Data scientists have had to use a variety of different software libraries for each step of time series data analysis, including using Pandas for preprocessing, statsmodels for detecting seasonality, Facebook Prophet for forecasting, and various custom scripts for backtesting and model selection. Moreover, integrating advanced models like neural networks could require additional toolkits like TensorFlow or PyTorch, making the process complicated and tedious. Darts was developed to offer a more user-friendly and streamlined solution.
Like scikit-learn, a popular machine learning library in Python, Darts provides a unified API for working with time series data. It incorporates functionalities like data manipulation, model fitting, forecasting, and backtesting into one framework. Users can easily transition between models and approaches without the concern of compatibility issues using Darts.
Darts features a unique TimeSeries data type at its core that can represent multivariate and probabilistic time series. It ensures a proper time index, can handle multiple samples, and allows users to convert Pandas DataFrames into TimeSeries objects effortlessly. Darts also adapts the scikit-learn model interface, where a fit() method is used to train models and the predict() method is employed to make forecasts. This enables users to try out a variety of models, ranging from traditional methods to advanced neural network-based models like RNNs and Transformers.
In terms of functionality, Darts offers a vast array of built-in models, among them being Exponential Smoothing, (V)ARIMA, Facebook Prophet, plus various deep learning models. It also provides support for deep learning, allowing models to be trained using multiple time series and covariates. For larger datasets, it can leverage GPUs for enhanced processing speed.

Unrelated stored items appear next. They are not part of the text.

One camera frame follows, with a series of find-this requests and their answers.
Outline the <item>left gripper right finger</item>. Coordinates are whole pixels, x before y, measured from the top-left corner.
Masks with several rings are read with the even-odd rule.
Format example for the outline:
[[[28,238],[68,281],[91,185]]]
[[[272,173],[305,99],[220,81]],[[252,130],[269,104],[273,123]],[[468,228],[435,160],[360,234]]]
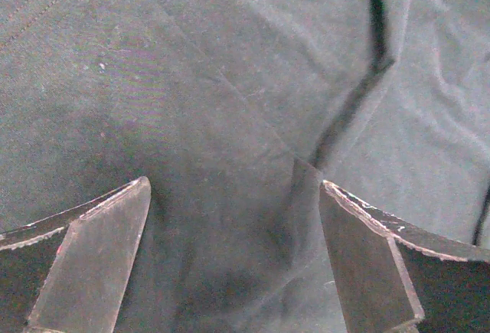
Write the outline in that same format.
[[[319,213],[349,332],[487,332],[489,251],[385,213],[330,181]]]

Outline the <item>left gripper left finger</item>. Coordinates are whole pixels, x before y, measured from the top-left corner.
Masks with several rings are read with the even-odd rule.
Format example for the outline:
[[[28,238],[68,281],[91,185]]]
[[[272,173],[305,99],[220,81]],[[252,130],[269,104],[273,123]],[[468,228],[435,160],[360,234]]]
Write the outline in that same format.
[[[142,176],[1,235],[3,332],[111,332],[149,212]]]

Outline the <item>black t-shirt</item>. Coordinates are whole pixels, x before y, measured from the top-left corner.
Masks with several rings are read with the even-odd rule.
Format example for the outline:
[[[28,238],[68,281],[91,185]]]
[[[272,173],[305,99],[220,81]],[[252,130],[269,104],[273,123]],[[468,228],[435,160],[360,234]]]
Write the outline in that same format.
[[[489,245],[489,0],[1,0],[1,229],[141,176],[117,332],[343,332],[320,181]]]

Moreover, Darts includes tools for backtesting and model evaluation, for example, the historical_forecasts() function, which helps generate forecasts for specified horizons and compute error metrics. This feature allows users to improve their models and assess their accuracy and reliability over time. Other features supported by Darts include probabilistic filtering, grid search for hyperparameter tuning and automatic model selection, all of which are designed to reduce the risk of unintended side effects.
In summary, Darts is a comprehensive framework designed to streamline time series data analysis. It simplifies model training, forecasting, and evaluation by integrating various functionalities into a single, consistent API. Its ongoing development, coupled with its open-source nature, ensures that it will continuously evolve with new features and improvements, making it an essential tool for data scientists and analysts working with time series data.